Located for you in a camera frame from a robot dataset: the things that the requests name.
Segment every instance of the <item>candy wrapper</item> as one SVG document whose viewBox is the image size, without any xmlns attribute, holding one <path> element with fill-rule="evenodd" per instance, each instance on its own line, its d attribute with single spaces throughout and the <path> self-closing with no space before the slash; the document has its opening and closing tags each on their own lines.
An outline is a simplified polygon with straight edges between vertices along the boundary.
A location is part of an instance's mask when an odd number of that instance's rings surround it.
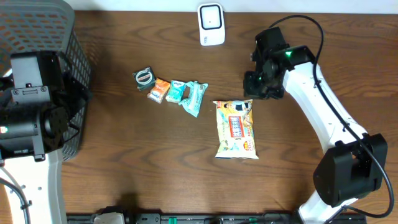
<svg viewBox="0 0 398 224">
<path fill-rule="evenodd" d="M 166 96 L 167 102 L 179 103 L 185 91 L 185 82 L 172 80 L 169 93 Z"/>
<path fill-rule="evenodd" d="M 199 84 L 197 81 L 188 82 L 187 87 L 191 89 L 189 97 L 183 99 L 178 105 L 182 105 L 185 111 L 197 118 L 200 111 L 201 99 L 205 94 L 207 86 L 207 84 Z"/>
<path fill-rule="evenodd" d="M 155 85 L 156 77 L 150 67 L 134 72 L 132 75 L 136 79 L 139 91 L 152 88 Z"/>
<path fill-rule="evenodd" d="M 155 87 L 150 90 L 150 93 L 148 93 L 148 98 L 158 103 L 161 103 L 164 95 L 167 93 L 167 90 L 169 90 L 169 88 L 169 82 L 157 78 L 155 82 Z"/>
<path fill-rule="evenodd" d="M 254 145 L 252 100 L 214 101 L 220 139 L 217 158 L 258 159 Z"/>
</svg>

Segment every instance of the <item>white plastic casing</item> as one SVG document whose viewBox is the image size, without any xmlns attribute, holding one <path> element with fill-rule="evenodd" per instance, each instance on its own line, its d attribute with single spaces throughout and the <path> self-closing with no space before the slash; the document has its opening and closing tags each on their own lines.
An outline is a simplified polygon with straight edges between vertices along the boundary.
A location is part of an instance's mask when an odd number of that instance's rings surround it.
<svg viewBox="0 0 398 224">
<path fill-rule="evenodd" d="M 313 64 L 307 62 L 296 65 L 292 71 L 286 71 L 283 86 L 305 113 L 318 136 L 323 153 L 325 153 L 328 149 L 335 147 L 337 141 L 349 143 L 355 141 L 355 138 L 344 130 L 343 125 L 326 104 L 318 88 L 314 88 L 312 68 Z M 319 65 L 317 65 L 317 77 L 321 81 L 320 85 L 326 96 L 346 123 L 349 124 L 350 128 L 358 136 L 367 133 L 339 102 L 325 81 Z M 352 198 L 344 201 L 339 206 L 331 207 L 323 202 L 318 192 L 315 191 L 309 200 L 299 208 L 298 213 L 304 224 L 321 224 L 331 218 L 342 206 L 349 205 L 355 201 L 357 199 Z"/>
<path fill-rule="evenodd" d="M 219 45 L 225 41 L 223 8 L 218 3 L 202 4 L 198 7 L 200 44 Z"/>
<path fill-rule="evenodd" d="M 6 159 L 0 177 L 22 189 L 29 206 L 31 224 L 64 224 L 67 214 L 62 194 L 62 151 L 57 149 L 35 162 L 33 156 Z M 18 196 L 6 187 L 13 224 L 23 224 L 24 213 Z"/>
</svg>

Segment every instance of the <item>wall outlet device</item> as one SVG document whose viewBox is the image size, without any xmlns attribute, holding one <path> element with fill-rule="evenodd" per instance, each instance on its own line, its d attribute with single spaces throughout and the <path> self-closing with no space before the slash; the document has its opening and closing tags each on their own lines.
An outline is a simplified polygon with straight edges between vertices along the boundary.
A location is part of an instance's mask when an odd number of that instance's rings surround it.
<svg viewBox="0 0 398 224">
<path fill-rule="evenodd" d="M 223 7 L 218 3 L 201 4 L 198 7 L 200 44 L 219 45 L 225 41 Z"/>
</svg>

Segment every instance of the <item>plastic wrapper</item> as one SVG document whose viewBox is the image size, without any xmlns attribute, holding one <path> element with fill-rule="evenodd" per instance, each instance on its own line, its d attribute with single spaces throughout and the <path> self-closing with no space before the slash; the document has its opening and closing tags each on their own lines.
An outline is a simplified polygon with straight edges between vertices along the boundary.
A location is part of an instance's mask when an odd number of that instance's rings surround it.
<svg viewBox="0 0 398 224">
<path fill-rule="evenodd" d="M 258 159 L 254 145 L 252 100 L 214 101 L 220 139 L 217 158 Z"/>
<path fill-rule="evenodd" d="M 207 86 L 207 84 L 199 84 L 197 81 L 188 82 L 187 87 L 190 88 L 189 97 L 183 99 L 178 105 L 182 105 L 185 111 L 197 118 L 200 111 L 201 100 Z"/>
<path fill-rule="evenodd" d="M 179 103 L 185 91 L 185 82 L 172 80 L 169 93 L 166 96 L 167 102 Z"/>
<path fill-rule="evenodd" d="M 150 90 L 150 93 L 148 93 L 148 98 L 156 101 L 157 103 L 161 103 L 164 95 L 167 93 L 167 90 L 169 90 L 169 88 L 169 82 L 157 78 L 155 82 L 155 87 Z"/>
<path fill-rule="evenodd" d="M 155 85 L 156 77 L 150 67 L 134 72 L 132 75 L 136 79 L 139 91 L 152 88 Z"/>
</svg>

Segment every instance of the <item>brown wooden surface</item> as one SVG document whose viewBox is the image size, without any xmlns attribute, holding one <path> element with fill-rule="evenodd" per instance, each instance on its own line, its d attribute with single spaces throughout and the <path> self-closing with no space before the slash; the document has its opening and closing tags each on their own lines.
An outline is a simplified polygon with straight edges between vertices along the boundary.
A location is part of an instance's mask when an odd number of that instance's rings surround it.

- _Required work_:
Transcribe all the entries precisely. Do not include any picture.

- _Exercise result_:
Located for you in a camera frame from a robot dataset: the things that the requests name.
Segment every instance of the <item>candy wrapper</item> as one SVG document whose viewBox is the image size, without any xmlns attribute, holding one <path> element with fill-rule="evenodd" per instance, each instance on its own line, its d attribute with single spaces throughout and the <path> self-closing with no space before the slash; the document has its opening and closing tags each on their own lines.
An outline is a simplified polygon with straight edges between vertices along the boundary.
A location is part of an instance's mask when an odd number of that instance's rings surround it.
<svg viewBox="0 0 398 224">
<path fill-rule="evenodd" d="M 166 96 L 167 102 L 179 103 L 185 91 L 185 82 L 172 80 L 169 93 Z"/>
<path fill-rule="evenodd" d="M 199 84 L 197 81 L 188 82 L 187 87 L 191 89 L 189 97 L 183 99 L 178 105 L 182 105 L 185 111 L 197 118 L 200 111 L 201 99 L 205 94 L 207 86 L 207 84 Z"/>
<path fill-rule="evenodd" d="M 155 85 L 156 77 L 150 67 L 134 72 L 132 75 L 136 79 L 139 91 L 152 88 Z"/>
<path fill-rule="evenodd" d="M 155 87 L 150 90 L 150 93 L 148 93 L 148 98 L 158 103 L 161 103 L 164 95 L 167 93 L 167 90 L 169 90 L 169 88 L 169 82 L 157 78 L 155 82 Z"/>
<path fill-rule="evenodd" d="M 254 145 L 252 100 L 214 101 L 220 139 L 217 158 L 258 159 Z"/>
</svg>

Segment every instance of the <item>white plastic casing</item> as one SVG document whose viewBox is the image size, without any xmlns attribute, holding one <path> element with fill-rule="evenodd" per instance, each instance on its own line, its d attribute with single spaces throughout and the <path> self-closing with no space before the slash; the document has its opening and closing tags each on their own lines.
An outline is a simplified polygon with straight edges between vertices along the boundary.
A location is part of an instance's mask when an odd number of that instance's rings surround it.
<svg viewBox="0 0 398 224">
<path fill-rule="evenodd" d="M 313 64 L 307 62 L 296 65 L 292 71 L 286 71 L 283 86 L 305 113 L 318 136 L 323 153 L 325 153 L 328 149 L 335 147 L 337 141 L 349 143 L 355 141 L 355 138 L 344 130 L 343 125 L 326 104 L 318 88 L 314 88 L 312 68 Z M 319 65 L 317 65 L 317 77 L 321 81 L 320 85 L 326 96 L 346 123 L 349 124 L 350 128 L 358 136 L 367 133 L 339 102 L 325 81 Z M 352 198 L 344 201 L 339 206 L 331 207 L 323 202 L 318 192 L 315 191 L 309 200 L 299 208 L 298 213 L 304 224 L 321 224 L 331 218 L 342 206 L 349 205 L 355 201 L 357 199 Z"/>
<path fill-rule="evenodd" d="M 219 45 L 225 41 L 223 8 L 218 3 L 202 4 L 198 7 L 200 44 Z"/>
<path fill-rule="evenodd" d="M 6 159 L 0 177 L 22 189 L 29 206 L 31 224 L 64 224 L 67 214 L 62 194 L 62 151 L 57 149 L 35 162 L 33 156 Z M 18 196 L 6 187 L 13 224 L 23 224 L 24 213 Z"/>
</svg>

Segment every instance of the <item>wall outlet device</item> as one SVG document whose viewBox is the image size, without any xmlns attribute, holding one <path> element with fill-rule="evenodd" per instance, each instance on its own line, its d attribute with single spaces throughout and the <path> self-closing with no space before the slash; the document has its opening and closing tags each on their own lines.
An outline is a simplified polygon with straight edges between vertices along the boundary.
A location is part of an instance's mask when an odd number of that instance's rings surround it.
<svg viewBox="0 0 398 224">
<path fill-rule="evenodd" d="M 223 7 L 218 3 L 201 4 L 198 7 L 200 44 L 219 45 L 225 41 Z"/>
</svg>

Segment every instance of the <item>plastic wrapper</item> as one SVG document whose viewBox is the image size, without any xmlns attribute, holding one <path> element with fill-rule="evenodd" per instance, each instance on its own line, its d attribute with single spaces throughout and the <path> self-closing with no space before the slash; the document has its opening and closing tags each on their own lines.
An outline is a simplified polygon with straight edges between vertices along the boundary.
A location is part of an instance's mask when an odd number of that instance's rings surround it.
<svg viewBox="0 0 398 224">
<path fill-rule="evenodd" d="M 258 159 L 254 145 L 252 100 L 214 101 L 220 139 L 217 158 Z"/>
<path fill-rule="evenodd" d="M 207 86 L 207 84 L 199 84 L 197 81 L 188 82 L 187 87 L 190 88 L 189 97 L 183 99 L 178 105 L 182 105 L 185 111 L 197 118 L 200 111 L 201 100 Z"/>
<path fill-rule="evenodd" d="M 179 103 L 185 91 L 185 82 L 172 80 L 169 93 L 166 96 L 167 102 Z"/>
<path fill-rule="evenodd" d="M 150 90 L 150 93 L 148 93 L 148 98 L 156 101 L 157 103 L 161 103 L 164 95 L 167 93 L 167 90 L 169 90 L 169 88 L 169 82 L 157 78 L 155 82 L 155 87 Z"/>
<path fill-rule="evenodd" d="M 155 85 L 156 77 L 150 67 L 134 72 L 132 75 L 136 79 L 139 91 L 152 88 Z"/>
</svg>

Segment every instance of the <item>brown wooden surface</item> as one SVG document whose viewBox is the image size, without any xmlns attribute, holding one <path> element with fill-rule="evenodd" per instance, each instance on its own line, its d attribute with single spaces throughout and the <path> self-closing with no space before the slash; the document has its opening and closing tags each on their own lines.
An outline is a simplified polygon with straight edges between vertices along the boundary.
A location is part of an instance's mask when an odd number of that instance's rings surround it.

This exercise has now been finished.